▸ Task brief: From the listing below, output only the lines starting at the line that has "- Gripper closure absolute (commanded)" and ending at the line that has "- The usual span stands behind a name", exactly as they appear, ends included.

******************************

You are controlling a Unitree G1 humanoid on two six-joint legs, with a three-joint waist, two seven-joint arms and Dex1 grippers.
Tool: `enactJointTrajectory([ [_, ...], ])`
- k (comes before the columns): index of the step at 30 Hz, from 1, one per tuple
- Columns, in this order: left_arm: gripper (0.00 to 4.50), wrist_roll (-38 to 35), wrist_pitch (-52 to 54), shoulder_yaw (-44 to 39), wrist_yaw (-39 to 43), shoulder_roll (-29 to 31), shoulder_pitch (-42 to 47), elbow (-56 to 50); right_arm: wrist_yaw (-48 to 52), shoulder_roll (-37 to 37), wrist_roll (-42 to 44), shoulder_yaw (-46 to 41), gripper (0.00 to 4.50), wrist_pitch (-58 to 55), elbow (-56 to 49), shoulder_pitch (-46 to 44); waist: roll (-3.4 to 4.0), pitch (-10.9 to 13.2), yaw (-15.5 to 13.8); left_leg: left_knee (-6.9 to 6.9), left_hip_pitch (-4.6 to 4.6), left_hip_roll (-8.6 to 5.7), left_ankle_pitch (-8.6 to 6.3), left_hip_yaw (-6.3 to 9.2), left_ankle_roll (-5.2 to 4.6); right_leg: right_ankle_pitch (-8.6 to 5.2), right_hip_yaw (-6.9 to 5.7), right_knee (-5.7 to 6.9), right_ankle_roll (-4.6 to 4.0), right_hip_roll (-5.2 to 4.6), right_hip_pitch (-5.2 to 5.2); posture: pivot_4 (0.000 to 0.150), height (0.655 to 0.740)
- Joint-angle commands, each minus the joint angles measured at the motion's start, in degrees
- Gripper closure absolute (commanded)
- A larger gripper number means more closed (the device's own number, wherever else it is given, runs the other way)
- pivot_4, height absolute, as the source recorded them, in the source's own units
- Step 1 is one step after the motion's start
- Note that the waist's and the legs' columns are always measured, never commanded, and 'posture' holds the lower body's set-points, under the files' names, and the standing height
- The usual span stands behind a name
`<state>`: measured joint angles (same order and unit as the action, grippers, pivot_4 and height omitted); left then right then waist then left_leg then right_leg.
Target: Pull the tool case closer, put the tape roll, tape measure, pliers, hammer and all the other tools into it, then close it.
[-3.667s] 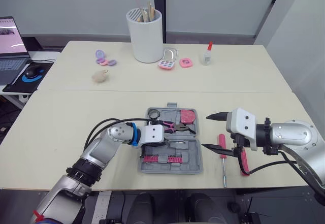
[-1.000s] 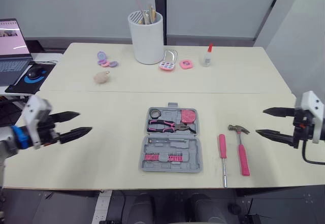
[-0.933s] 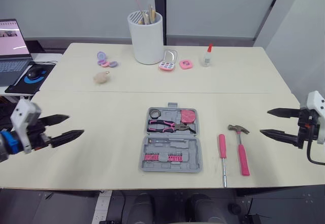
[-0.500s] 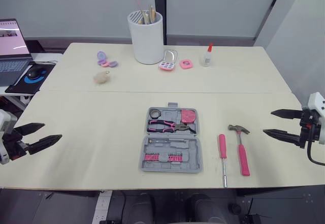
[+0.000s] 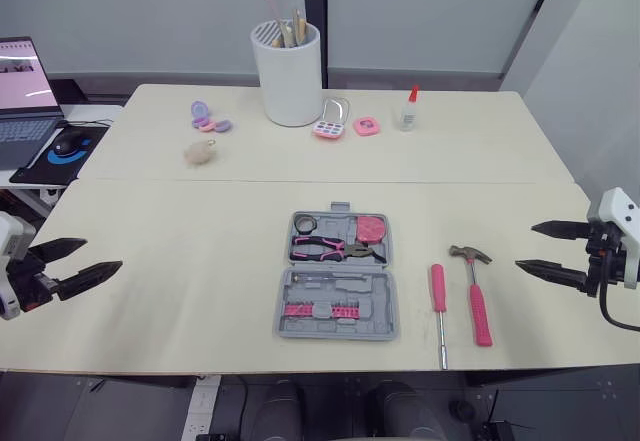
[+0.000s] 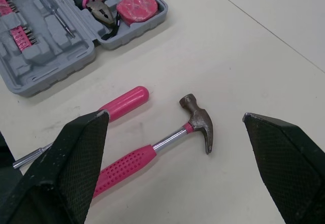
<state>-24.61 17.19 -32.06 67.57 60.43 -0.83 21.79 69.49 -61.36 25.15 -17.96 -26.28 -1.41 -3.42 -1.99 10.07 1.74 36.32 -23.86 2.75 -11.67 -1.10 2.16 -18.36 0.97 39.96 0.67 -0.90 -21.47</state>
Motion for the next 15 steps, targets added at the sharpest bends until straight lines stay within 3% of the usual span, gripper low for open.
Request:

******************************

▸ Answer for the task:
- Gripper closure absolute (commanded)
- A larger gripper number means more closed (the device's own number, wherever else it is given, runs the other way)
- pivot_4, height absolute, as the source recorded them, in the source's own units
- Step 1 is one step after the motion's start
- Note that the waist's and the legs' columns are always measured, never commanded, and 'posture' holds the lower body's set-points, under the files' names, and the standing height
- The usual span stands behind a name

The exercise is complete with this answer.